Before Marking task Complete

  • All acceptance criteria met
  • All specified tests pass (make test)
  • Build succeeds without errors (make build)
  • Code passes linting checks (make lint)
  • Code is properly formatted (make fmt if needed)
  • No new console errors or warnings
  • Relevant documentation updated
  • Human verification completed

Code Quality Standards

  • Handle errors gracefully
  • Write clear, self-documenting code
  • Keep functions small and focused

Communication Patterns

Starting a task

Claude: “Ready for Task X.Y: [Title]. My plan: [brief plan]. Does this approach sound good?”

During Implementation

Claude: [Work silently through implementation, testing, and verification]

Requesting Verification

Claude: “Task X.Y implementation complete! Changes: [summary]. Please verify: [specific things to check]. Ready for your verification!”

After Human Confirmation

Claude: “Great! Marking Task X.Y as completed.
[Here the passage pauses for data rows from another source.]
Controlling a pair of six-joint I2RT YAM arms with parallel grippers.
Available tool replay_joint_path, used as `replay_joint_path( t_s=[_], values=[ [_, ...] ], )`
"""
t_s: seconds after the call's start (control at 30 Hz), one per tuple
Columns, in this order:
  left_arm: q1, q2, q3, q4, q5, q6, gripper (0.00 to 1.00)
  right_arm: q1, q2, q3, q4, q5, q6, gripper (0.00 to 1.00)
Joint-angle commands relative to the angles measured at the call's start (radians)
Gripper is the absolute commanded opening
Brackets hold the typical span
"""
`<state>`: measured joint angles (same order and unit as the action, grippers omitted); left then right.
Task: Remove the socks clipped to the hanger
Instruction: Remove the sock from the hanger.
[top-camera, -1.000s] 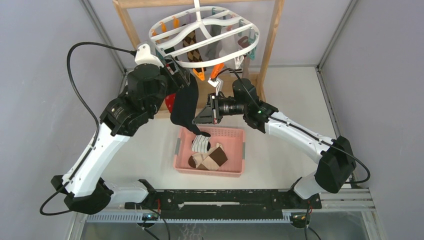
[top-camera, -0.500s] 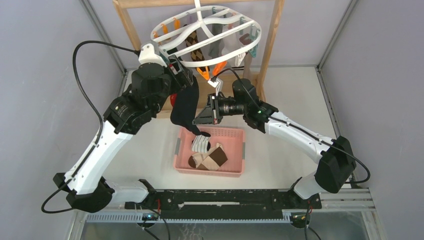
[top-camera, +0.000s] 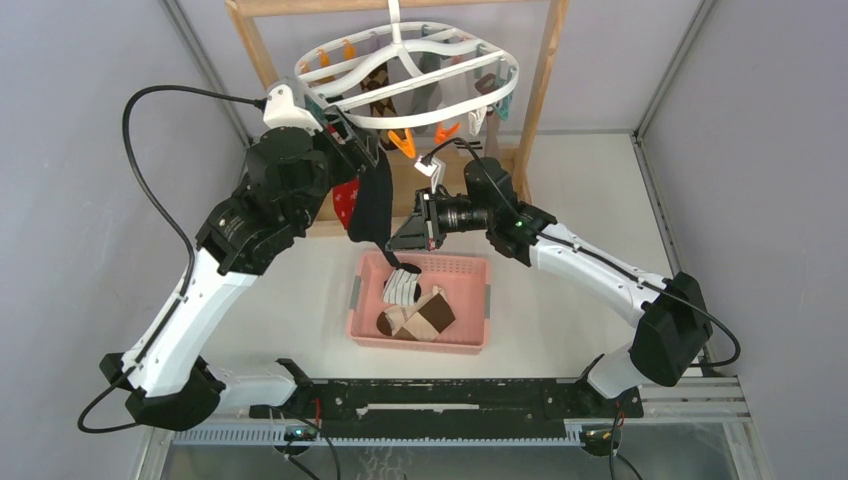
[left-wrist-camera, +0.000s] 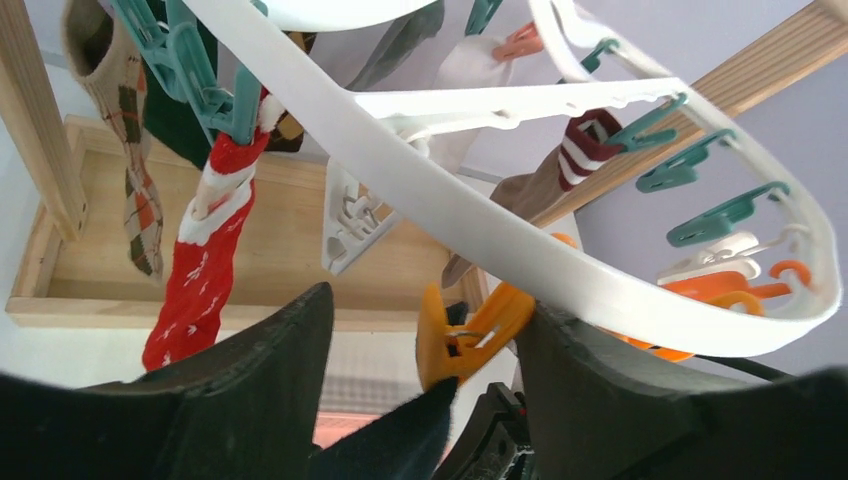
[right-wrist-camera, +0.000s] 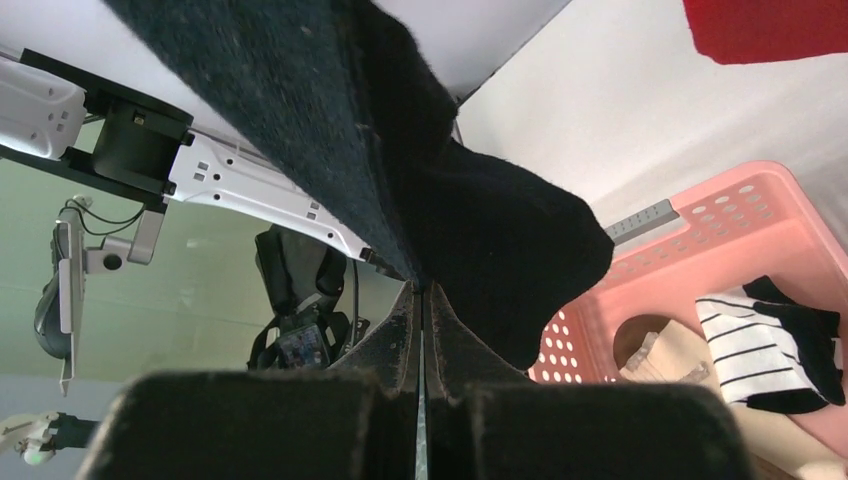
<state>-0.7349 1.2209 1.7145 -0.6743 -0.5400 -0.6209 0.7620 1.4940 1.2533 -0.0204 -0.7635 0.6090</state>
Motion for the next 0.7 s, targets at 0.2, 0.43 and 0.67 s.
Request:
replay_joint_path(
  t_s=[0.2,0.43,0.67],
  values=[
    [-0.002,-0.029,-0.004,0.079,-0.005,0.001,0.57,0.014,-0.028,0.005,-0.014,-0.017,-0.025,0.00],
    [-0.002,-0.017,0.004,0.055,0.017,-0.002,0.27,0.022,-0.026,0.005,-0.028,-0.014,-0.035,0.00],
    [-0.002,-0.026,-0.006,0.049,0.012,-0.005,0.07,0.030,-0.028,0.005,-0.043,-0.013,-0.042,0.00]
  ],
)
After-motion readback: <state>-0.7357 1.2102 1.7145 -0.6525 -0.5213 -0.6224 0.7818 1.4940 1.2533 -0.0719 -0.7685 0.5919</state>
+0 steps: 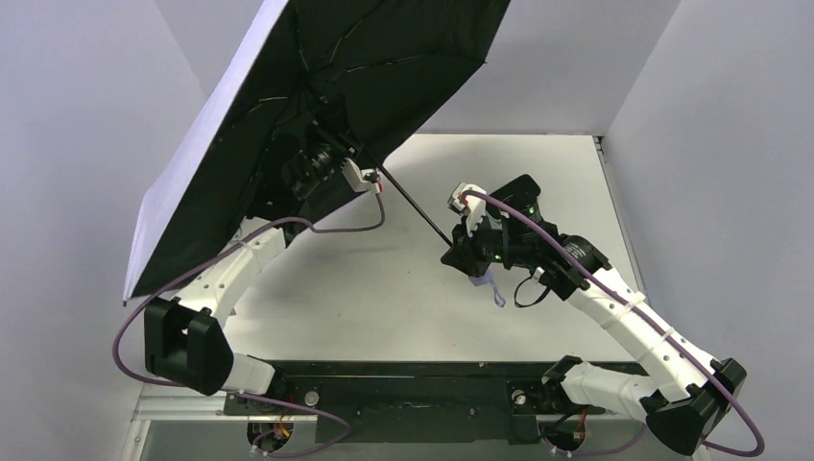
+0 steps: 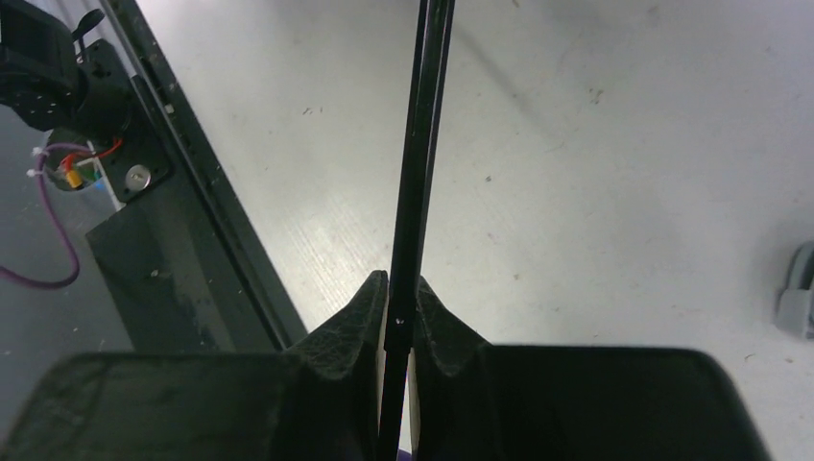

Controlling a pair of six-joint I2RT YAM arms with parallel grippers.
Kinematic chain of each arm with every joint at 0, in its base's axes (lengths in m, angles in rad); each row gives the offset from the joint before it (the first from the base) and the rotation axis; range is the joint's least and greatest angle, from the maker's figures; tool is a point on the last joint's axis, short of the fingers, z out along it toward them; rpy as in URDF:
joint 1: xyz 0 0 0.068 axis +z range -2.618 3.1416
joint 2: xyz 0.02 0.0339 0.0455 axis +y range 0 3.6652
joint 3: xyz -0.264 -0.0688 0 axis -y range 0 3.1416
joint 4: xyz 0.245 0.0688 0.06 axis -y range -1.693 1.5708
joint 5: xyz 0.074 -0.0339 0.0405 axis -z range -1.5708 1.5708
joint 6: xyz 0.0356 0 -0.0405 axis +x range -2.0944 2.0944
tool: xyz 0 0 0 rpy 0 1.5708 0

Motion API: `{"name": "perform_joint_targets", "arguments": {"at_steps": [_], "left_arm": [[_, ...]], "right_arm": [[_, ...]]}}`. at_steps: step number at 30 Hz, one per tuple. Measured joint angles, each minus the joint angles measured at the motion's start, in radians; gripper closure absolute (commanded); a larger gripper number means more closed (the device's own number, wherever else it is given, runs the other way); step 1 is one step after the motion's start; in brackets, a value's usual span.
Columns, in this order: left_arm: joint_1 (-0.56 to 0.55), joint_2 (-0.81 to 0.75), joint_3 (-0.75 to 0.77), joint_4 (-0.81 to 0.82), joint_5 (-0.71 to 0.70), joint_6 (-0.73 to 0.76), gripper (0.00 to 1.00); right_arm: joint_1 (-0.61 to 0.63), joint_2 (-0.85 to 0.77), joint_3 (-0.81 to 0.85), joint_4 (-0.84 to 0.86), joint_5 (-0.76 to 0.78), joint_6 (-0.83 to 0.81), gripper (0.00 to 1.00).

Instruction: Open the umbrella

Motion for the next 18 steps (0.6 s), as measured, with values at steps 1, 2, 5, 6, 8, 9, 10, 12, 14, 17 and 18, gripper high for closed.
{"name": "perform_joint_targets", "arguments": {"at_steps": [1,2,5,6,8,9,10,12,14,17,18], "left_arm": [[-0.006,-0.006,-0.013,0.000,-0.019,0.001,0.57],[-0.015,-0.012,-0.029,0.000,-0.040,0.002,0.57],[-0.032,-0.027,-0.073,-0.009,-0.100,-0.002,0.56],[-0.032,-0.033,-0.085,-0.013,-0.116,-0.004,0.56],[-0.037,-0.048,-0.105,-0.015,-0.142,-0.007,0.57],[-0.042,-0.055,-0.111,-0.014,-0.152,-0.010,0.56],[-0.049,-0.062,-0.116,-0.014,-0.162,-0.011,0.54],[-0.061,-0.075,-0.126,-0.014,-0.179,-0.016,0.51],[-0.071,-0.093,-0.145,-0.014,-0.197,-0.023,0.48],[-0.084,-0.132,-0.190,-0.012,-0.229,-0.028,0.47],[-0.088,-0.142,-0.203,-0.012,-0.237,-0.030,0.46]], "right_arm": [[0.000,0.000,0.000,-0.012,-0.005,0.002,1.00],[0.000,0.000,0.000,-0.027,-0.011,0.005,1.00],[0.000,-0.006,0.000,-0.082,-0.021,0.016,1.00],[0.000,-0.011,-0.001,-0.102,-0.021,0.018,1.00],[0.000,-0.022,-0.001,-0.129,-0.024,0.023,1.00],[0.000,-0.028,-0.001,-0.140,-0.027,0.024,1.00],[0.000,-0.034,-0.001,-0.149,-0.027,0.024,1.00],[0.000,-0.045,-0.001,-0.161,-0.028,0.024,1.00],[0.000,-0.050,-0.002,-0.169,-0.034,0.024,1.00],[0.000,-0.050,-0.004,-0.180,-0.051,0.024,1.00],[0.002,-0.050,-0.005,-0.182,-0.056,0.023,1.00]]}}
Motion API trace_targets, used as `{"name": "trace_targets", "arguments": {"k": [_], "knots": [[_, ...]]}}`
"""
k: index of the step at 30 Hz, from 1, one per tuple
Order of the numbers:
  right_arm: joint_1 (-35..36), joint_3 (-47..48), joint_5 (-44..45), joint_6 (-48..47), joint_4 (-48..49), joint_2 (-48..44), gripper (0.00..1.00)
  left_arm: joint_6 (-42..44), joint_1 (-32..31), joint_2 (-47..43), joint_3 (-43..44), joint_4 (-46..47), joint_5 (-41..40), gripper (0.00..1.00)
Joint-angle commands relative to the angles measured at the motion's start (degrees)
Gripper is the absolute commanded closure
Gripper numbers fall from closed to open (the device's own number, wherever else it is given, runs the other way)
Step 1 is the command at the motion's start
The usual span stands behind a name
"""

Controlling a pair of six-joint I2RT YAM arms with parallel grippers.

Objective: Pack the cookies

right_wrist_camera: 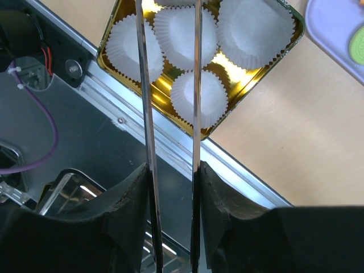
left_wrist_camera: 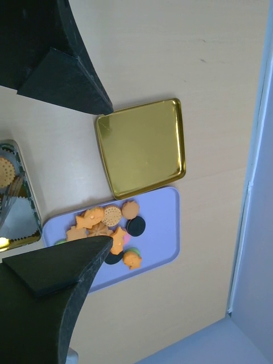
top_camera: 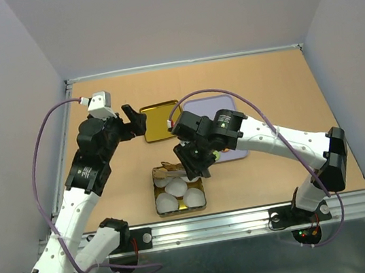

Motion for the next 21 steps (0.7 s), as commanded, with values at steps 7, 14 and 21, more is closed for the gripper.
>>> {"name": "trace_targets", "arguments": {"k": [7, 14, 21], "knots": [[0.93, 0.77, 3.05, 2.93, 2.84, -0.64, 0.55, 1.32, 0.24, -1.49, -1.74, 1.99, 0.88, 0.01], [1.11, 1.3, 3.32, 3.55, 2.31, -1.08, 0.54, 1.06, 0.24, -2.28, -2.27, 2.25, 0.7, 0.01], [1.2, 2.35, 4.46, 3.55, 0.38, -1.34, 0.54, 0.44, 0.24, -3.6, -3.06, 2.34, 0.61, 0.01]]}}
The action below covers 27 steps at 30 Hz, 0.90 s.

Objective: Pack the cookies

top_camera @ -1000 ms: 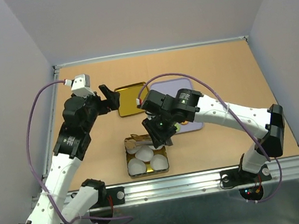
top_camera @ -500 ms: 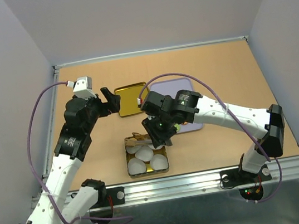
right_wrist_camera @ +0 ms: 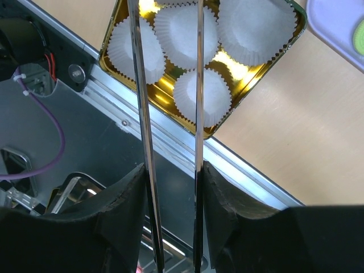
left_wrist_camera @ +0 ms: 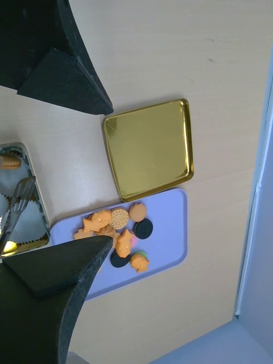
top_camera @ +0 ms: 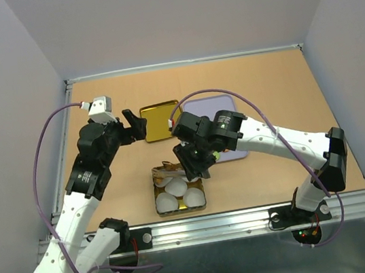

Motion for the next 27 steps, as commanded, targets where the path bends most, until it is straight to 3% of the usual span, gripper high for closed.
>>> {"name": "trace_targets", "arguments": {"k": [1, 16, 24, 27], "knots": [[0.7, 2.61, 2.32, 0.54, -0.12, -1.6, 0.54, -0.04, 0.24, -1.67, -0.65, 2.43, 0.26, 0.01], [0.61, 17.11, 15.66, 3.79, -8.48, -5.47, 0.53, -1.71, 0.24, -1.06, -0.31, 4.27, 0.79, 0.01], [-0.09, 17.56, 26.22, 6.25, -10.94, -1.7, 0.51, -1.09, 0.24, 1.14, 1.54, 4.98, 1.32, 0.01], [-4.55, 17.65, 27.81, 7.21, -11.12, -0.73, 0.52, -0.83, 0.24, 1.66, 2.16, 5.15, 1.06, 0.01]]}}
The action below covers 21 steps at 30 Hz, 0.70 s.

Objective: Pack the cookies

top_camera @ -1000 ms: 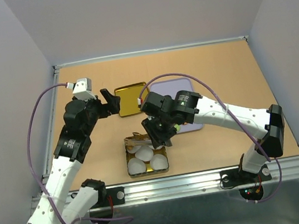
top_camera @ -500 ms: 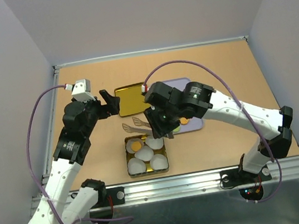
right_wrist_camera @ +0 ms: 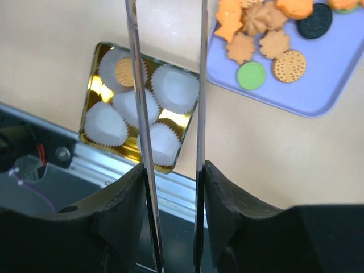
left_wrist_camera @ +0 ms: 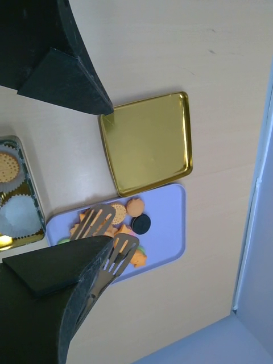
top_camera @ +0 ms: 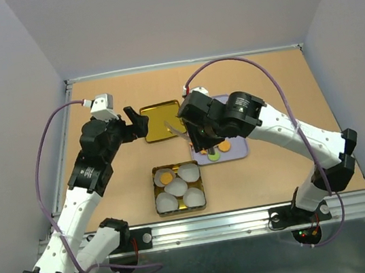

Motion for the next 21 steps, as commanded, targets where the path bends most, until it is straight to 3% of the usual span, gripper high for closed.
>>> {"name": "trace_targets", "arguments": {"k": [1, 8, 21], "knots": [[-5.4, 2.39, 5.74, 2.21, -1.06, 1.04, 0.54, 0.64, 0.24, 0.02, 2.44, 3.19, 0.38, 0.01], [-15.6, 1.25, 3.72, -2.0, -0.98, 3.58, 0.55, 1.42, 0.24, 0.73, 2.97, 3.36, 0.99, 0.01], [-18.07, -0.42, 1.51, -6.14, 0.61, 11.76, 0.58, 4.06, 0.24, 2.93, 4.2, 3.01, -0.85, 0.01]]}}
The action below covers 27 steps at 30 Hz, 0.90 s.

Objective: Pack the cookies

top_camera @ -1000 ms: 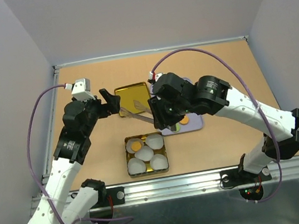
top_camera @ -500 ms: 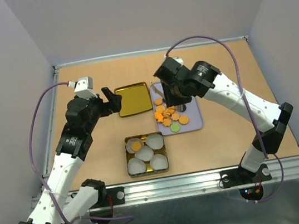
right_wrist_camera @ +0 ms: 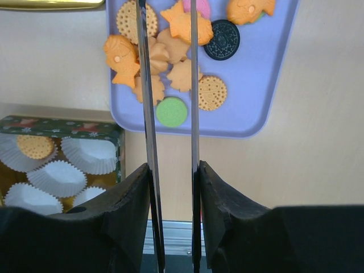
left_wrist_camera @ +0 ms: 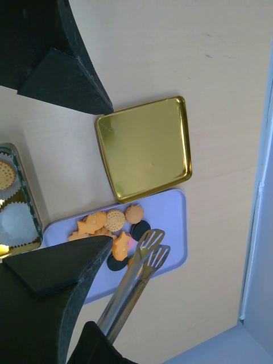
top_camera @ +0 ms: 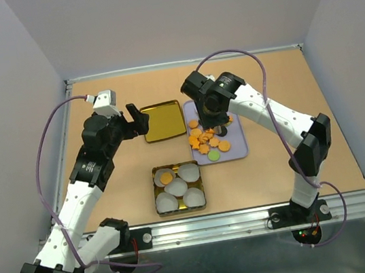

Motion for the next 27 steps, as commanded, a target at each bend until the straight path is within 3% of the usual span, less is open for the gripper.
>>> {"name": "trace_targets", "arguments": {"k": [1, 13, 27], "knots": [[-0.83, -0.23, 0.36, -1.99, 1.04, 0.92, 0.58, 2.03, 0.24, -0.18, 2.67, 2.68, -1.07, 0.01], [-1.0, 0.04, 0.45, -2.6, 1.31, 5.5, 0.58, 3.26, 0.15, -0.18, 0.74, 3.12, -2.22, 0.01], [-0.92, -1.02, 0.44, -1.81, 0.08, 4.8, 0.51, 3.7, -0.64, 0.09, -0.93, 4.44, -3.89, 0.01]]}}
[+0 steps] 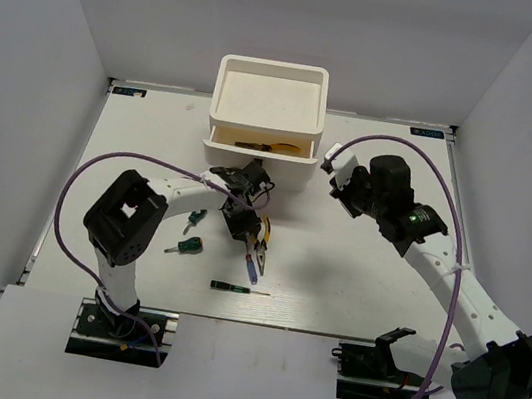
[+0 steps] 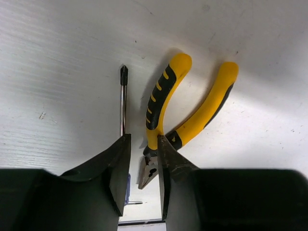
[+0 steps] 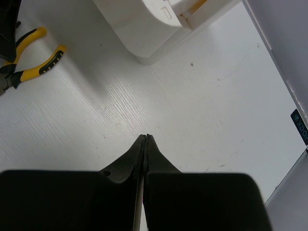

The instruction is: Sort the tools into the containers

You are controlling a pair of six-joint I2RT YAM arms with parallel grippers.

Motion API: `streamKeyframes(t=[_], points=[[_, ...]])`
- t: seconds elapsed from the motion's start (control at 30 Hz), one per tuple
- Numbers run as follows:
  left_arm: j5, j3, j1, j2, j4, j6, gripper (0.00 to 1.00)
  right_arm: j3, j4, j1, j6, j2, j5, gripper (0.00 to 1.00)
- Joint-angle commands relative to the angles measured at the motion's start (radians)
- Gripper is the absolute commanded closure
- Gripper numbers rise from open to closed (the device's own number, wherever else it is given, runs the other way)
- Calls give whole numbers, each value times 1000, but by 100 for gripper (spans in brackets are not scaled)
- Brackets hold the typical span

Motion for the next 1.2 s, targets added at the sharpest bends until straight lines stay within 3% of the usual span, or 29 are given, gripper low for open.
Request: streamKeyframes(t=[0.0,0.77,0.8,0.83,0.9,1.07,1.17], points=[[6,-13,7,-38,22,27,58,-2,10,-8,15,-28,-8,100],[-35,108,-2,105,29,46,61,-28,9,-11,15,-51,-3,100],[-35,84,-2,105,30,47,63,-28,8,-11,13,-49,-3,100],[-35,84,-2,105,30,47,73,-28,8,-14,13,-46,-2,100],[-35,70,-2,105,39,56,100,-28,8,-14,10,-48,-3,100],[-12,33,-22,-21,30,68,100,-30,8,-19,10,-51,-6,100],[-3,-13,-42,-173,30,68,100,-33,6,-19,12,-46,-12,100]])
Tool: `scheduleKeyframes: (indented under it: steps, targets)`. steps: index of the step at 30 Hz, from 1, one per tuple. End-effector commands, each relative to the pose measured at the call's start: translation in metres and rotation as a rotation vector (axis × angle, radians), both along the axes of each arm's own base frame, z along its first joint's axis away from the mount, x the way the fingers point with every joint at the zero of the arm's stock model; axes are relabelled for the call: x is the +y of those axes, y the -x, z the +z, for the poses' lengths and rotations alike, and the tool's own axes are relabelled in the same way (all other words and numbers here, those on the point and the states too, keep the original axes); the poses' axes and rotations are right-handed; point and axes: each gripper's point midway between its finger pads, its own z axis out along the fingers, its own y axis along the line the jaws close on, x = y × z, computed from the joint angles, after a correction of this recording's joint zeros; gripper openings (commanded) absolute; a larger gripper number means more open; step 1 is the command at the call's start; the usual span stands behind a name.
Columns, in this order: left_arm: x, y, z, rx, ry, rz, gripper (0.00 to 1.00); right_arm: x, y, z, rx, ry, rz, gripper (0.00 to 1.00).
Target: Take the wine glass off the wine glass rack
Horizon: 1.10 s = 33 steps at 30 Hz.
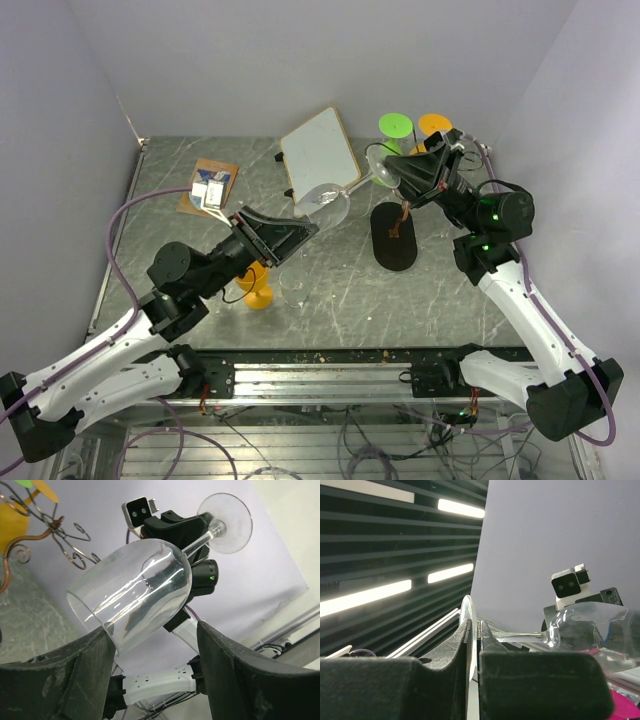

Moving to next task…”

Emergency Procedures

If Task Becomes Too Complex

  • Break it down into smaller sub-tasks
  • Document the breakdown in the appropriate RFD document
  • Get human approval for the new approach

If Architecture Changes Needed

  • Document the change rationale in the appropriate RFD document
  • Get human approval before major changes

If Stuck on Technical Issue

  • Document the issue in in the appropriate RFD document
  • Propose 2-3 alternative approaches
  • Ask human for guidance

Success Metrics

  • Tasks completed per session
  • Build success rate (should be 100%)
  • Quality of human verification feedback
  • Documentation completeness
  • Knowledge capture effectiveness

This workflow ensures we maintain quality, capture knowledge, and make steady progress toward our goals.